Exercise instructions
Make an exact copy of the records, with the pictures left out.

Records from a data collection
━━━━━━━━━━━━━━━━━━━━━━━━━━━━━━
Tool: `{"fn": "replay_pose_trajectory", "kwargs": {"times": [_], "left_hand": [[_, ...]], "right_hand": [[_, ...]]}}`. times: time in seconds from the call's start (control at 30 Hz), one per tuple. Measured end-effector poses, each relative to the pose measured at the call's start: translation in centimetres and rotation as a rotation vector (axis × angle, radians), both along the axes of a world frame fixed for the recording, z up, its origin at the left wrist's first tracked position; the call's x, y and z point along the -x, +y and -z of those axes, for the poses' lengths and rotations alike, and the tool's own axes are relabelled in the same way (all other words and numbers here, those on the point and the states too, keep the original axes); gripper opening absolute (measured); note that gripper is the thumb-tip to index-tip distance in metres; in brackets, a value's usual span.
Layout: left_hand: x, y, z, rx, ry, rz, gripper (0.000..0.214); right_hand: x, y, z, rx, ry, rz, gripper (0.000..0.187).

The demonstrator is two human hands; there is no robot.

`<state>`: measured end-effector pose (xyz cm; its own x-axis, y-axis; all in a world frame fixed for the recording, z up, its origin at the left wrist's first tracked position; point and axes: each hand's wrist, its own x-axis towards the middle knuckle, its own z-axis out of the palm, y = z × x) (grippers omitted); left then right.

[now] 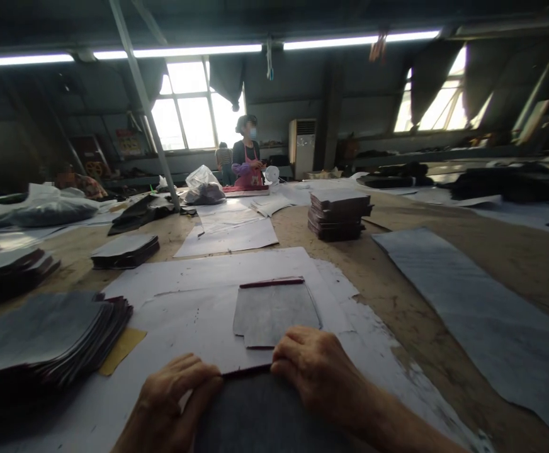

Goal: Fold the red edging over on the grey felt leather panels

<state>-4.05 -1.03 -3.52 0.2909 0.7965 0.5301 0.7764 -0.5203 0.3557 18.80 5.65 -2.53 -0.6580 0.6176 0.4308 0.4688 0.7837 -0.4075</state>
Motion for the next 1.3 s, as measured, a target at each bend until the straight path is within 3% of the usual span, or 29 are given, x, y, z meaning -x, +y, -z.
{"fn": "replay_pose_trajectory", "kwargs": {"times": [0.2,0.33,0.43,0.6,0.83,1.1,1.3], "left_hand": [[-1.4,2.8,-3.2,0.369,-0.165,-0.145,0.03],[-1.8,7.1,-4.9,0.576,-0.256,-0.095,0.036],[-1.6,11.2,-4.8,0.509,-0.219,-0.128,0.033],[-2.0,15.6,-2.4,0.301,-0.117,-0.295,0.02],[-2.1,16.3,0.7,0.133,-0.029,-0.379,0.021],[-1.9,16.3,0.5,0.153,0.015,-0.296,0.026],[-0.8,14.4,0.7,0.203,0.004,-0.264,0.026]], "right_hand": [[-3.3,1.5,-3.0,0.263,-0.025,0.143,0.014],[-3.6,4.8,-5.4,0.391,-0.1,0.205,0.021],[-2.8,8.4,-5.7,0.361,-0.133,0.265,0.023],[-0.7,12.5,-2.9,0.145,-0.166,0.418,0.013],[-0.3,13.6,-0.1,-0.049,-0.215,0.444,0.015],[-0.7,13.5,0.4,-0.118,-0.269,0.392,0.024],[-0.2,11.3,0.7,-0.109,-0.268,0.353,0.018]]}}
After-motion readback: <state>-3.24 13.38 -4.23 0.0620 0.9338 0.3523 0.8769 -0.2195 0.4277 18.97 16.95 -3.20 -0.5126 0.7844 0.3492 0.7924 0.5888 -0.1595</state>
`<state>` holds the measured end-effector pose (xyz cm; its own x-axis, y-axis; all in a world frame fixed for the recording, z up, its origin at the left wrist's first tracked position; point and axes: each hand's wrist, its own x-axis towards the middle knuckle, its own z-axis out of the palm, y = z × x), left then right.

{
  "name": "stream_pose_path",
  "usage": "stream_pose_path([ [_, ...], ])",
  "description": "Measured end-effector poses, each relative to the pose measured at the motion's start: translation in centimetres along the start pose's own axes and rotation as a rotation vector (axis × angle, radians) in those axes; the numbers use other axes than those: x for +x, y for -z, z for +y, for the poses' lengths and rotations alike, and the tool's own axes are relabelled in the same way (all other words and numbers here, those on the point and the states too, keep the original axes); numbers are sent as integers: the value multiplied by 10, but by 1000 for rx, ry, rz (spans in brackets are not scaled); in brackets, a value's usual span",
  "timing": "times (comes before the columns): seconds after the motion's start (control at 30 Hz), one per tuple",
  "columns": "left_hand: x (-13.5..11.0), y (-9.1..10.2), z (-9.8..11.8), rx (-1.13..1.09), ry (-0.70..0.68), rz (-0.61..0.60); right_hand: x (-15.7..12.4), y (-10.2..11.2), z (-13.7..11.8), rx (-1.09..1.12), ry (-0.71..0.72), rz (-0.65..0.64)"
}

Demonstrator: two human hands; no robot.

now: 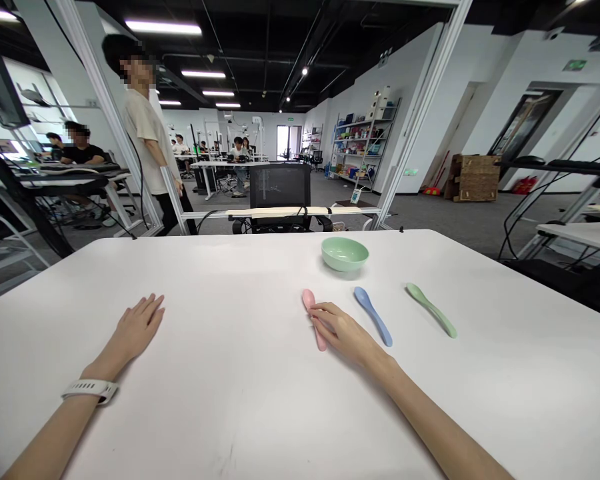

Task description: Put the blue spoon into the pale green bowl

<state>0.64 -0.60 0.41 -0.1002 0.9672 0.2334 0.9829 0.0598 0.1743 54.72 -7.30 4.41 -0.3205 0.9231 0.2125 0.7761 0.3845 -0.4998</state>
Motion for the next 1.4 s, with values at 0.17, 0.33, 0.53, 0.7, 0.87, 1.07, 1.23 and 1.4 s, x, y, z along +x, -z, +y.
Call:
stream_pose_path([
  [0.17,0,2,0,-9,-2,-22,0,5,-4,-16,-16,-19],
  [0.33,0,1,0,-11,-4,-3,-1,8,-9,-15,-38,-34],
  [0.53,0,2,2,4,15,-13,0,8,-9,-11,-25,-35],
  [0.7,0,4,2,-6,2,-18,0,8,-8,4,-29,-39],
  [0.87,0,2,2,-11,5,-6,0,7,-7,0,-10,-20],
  [1.07,0,1,1,-7,-2,10,0,6,-6,-14,-17,-17],
  [1.23,0,1,1,-8,2,6,0,8,-8,-19,-13,-27],
  [1.4,-1,2,3,-9,7,2,0,10,-11,-13,-15,-32],
])
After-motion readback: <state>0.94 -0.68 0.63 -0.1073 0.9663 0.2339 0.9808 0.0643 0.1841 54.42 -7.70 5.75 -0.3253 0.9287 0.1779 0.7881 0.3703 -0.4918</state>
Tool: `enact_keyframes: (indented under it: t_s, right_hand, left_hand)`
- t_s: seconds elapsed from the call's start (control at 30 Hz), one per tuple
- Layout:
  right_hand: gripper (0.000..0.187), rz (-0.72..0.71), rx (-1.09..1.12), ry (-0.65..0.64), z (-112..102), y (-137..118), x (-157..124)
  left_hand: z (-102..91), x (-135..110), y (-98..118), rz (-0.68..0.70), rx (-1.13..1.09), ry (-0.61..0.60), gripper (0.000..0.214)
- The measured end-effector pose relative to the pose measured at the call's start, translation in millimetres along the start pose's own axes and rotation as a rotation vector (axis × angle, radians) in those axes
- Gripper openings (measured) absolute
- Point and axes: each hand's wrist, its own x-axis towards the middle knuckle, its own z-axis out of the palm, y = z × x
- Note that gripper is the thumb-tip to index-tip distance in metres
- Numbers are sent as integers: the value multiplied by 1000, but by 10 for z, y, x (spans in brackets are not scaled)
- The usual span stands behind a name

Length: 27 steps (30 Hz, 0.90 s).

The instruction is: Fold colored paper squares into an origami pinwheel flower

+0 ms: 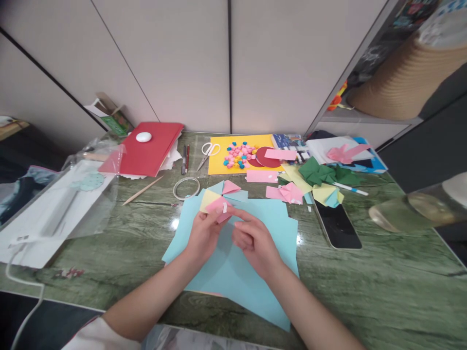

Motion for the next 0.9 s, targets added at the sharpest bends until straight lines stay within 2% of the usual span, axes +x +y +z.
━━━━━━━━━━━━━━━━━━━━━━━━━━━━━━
Response area
Tool: `{"fn": "replay_pose_trajectory", "kwargs": {"times": [_], "left_hand": [[_, ...]], "right_hand": [[_, ...]]}}`. times: time in seconds from the call's start (control at 30 Hz), one per tuple. Measured end-effector poses, each relative to the pose measured at the call's start: translation in centimetres and rotation as a rotation vector (axis × angle, radians), both along the axes of a world frame fixed for the recording, z up, its origin at the left wrist's first tracked position; the call's x, y and z point along the -x, +y and -z of those axes, for the poses' lengths and rotations alike, and the tool's own axes are relabelled in the same way (all other words and numbers here, those on the point and the states too, keep the original axes); gripper opening absolute (measured); note that gripper is the thumb-tip to index-tip distance in metres; in brackets, a value's usual span.
Layout: left_hand: x, y, z, rx, ry, rz, gripper (0.000..0.214); right_hand: x, y, z, rx, ry, rz, gripper (0.000..0.187).

The demonstrator is two human hands; there is no robot.

`<state>`: measured end-effector pose (xyz cm; its own x-axis, y-axis; all in a world frame fixed for the recording, z up, its origin at the left wrist's first tracked position; point and axes: each hand's wrist, its own x-axis towards the middle knuckle, its own z-axis out of the palm, y = z × x) (grippers omitted); left then right.

[now] 

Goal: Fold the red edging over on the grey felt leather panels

<state>-4.05 -1.03 -3.52 0.2909 0.7965 0.5301 0.7764 -0.5203 0.3557 18.80 5.65 -2.53 -0.6580 0.6176 0.4308 0.4688 0.7837 -0.4075</state>
Motion for the next 1.3 s, as measured, a target at each bend until the straight path is within 3% of the usual span, or 29 are given, x, y, z meaning -x, +y, -z.
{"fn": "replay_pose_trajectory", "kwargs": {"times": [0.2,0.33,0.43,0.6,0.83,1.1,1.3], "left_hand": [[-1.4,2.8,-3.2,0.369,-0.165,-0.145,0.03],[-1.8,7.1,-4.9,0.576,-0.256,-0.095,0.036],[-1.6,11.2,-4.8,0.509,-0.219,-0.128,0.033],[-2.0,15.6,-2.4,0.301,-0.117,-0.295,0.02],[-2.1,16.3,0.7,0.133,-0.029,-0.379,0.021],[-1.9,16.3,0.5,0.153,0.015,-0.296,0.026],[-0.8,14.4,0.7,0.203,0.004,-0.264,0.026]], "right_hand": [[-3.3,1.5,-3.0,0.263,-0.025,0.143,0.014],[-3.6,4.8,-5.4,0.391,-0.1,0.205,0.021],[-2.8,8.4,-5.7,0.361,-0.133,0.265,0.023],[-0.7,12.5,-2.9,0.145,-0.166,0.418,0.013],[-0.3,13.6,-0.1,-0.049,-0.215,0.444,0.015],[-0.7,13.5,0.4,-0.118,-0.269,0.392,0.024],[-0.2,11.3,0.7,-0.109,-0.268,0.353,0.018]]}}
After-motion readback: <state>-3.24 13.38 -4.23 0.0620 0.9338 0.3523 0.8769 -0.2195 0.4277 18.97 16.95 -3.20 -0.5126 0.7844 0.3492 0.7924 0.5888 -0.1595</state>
`<state>` holds the measured end-effector pose (xyz cm; its own x-axis, y-axis; all in a world frame fixed for the recording, z up, its origin at the left wrist's first tracked position; point and axes: each hand's wrist, its own x-axis towards the middle knuckle, its own z-axis out of the palm, y = z × x), left then right.

{
  "name": "stream_pose_path",
  "usage": "stream_pose_path([ [_, ...], ])",
  "description": "Measured end-effector poses, each relative to the pose measured at the motion's start: translation in centimetres along the start pose's own axes and rotation as a rotation vector (axis × angle, radians) in those axes; the numbers use other axes than those: x for +x, y for -z, z for +y, for the poses' lengths and rotations alike, and the tool's own axes are relabelled in the same way (all other words and numbers here, those on the point and the states too, keep the original axes); numbers are sent as integers: the value multiplied by 10, but by 1000 for rx, ry, rz (spans in brackets are not scaled); in brackets, a value's usual span",
  "timing": "times (comes before the columns): seconds after the motion's start (control at 30 Hz), one per tuple",
  "columns": "left_hand: x (-13.5..11.0), y (-9.1..10.2), z (-9.8..11.8), rx (-1.13..1.09), ry (-0.70..0.68), rz (-0.61..0.60); right_hand: x (-15.7..12.4), y (-10.2..11.2), z (-13.7..11.8), rx (-1.09..1.12), ry (-0.71..0.72), rz (-0.65..0.64)"
}

Demonstrator: two human hands; no robot.

now: 

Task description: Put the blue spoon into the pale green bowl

<state>0.64 -0.60 0.41 -0.1002 0.9672 0.2334 0.9829 0.0598 0.1743 54.72 -7.30 4.41 -0.3205 0.9231 0.2125 0.7761 0.3845 -0.4998</state>
Motion for the next 1.4 s, with values at 0.17, 0.33, 0.53, 0.7, 0.87, 1.07, 1.23 and 1.4 s, x, y, z along +x, -z, +y.
Call:
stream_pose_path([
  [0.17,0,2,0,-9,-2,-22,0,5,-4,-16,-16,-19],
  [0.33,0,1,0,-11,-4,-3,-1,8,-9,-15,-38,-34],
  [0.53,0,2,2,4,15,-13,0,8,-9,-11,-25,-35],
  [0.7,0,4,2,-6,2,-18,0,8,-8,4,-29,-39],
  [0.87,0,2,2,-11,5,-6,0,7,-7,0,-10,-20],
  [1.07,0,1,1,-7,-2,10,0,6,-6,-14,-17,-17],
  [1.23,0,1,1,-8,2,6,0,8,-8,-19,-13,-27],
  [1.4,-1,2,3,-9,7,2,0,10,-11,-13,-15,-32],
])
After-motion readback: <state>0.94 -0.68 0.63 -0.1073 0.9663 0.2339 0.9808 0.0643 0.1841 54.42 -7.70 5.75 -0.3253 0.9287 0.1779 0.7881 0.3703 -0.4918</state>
Tool: `enact_keyframes: (indented under it: t_s, right_hand, left_hand)`
- t_s: seconds elapsed from the call's start (control at 30 Hz), one per tuple
- Layout:
  right_hand: gripper (0.000..0.187), rz (-0.72..0.71), rx (-1.09..1.12), ry (-0.65..0.64), z (-112..102), y (-137..118), x (-157..124)
  left_hand: z (-102..91), x (-135..110), y (-98..118), rz (-0.68..0.70), rx (-1.13..1.09), ry (-0.61..0.60), gripper (0.000..0.214)
- The measured end-effector pose relative to the pose measured at the call's start, translation in millimetres along the start pose's own axes and rotation as a rotation vector (axis × angle, radians) in those axes
- Gripper openings (measured) absolute
- Point and axes: each hand's wrist, its own x-axis towards the middle knuckle, its own z-axis out of the palm, y = z × x
- Note that gripper is the thumb-tip to index-tip distance in metres
- Numbers are sent as integers: the value multiplied by 1000, but by 10 for z, y, x (spans in brackets are not scaled)
- The usual span stands behind a name

Length: 27 steps (30 Hz, 0.90 s).

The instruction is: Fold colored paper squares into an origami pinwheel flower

+0 ms: 

Motion for the next 0.9 s, targets added at the sharpest bends until straight lines stay within 2% of the usual span, axes +x +y +z.

This answer is finished.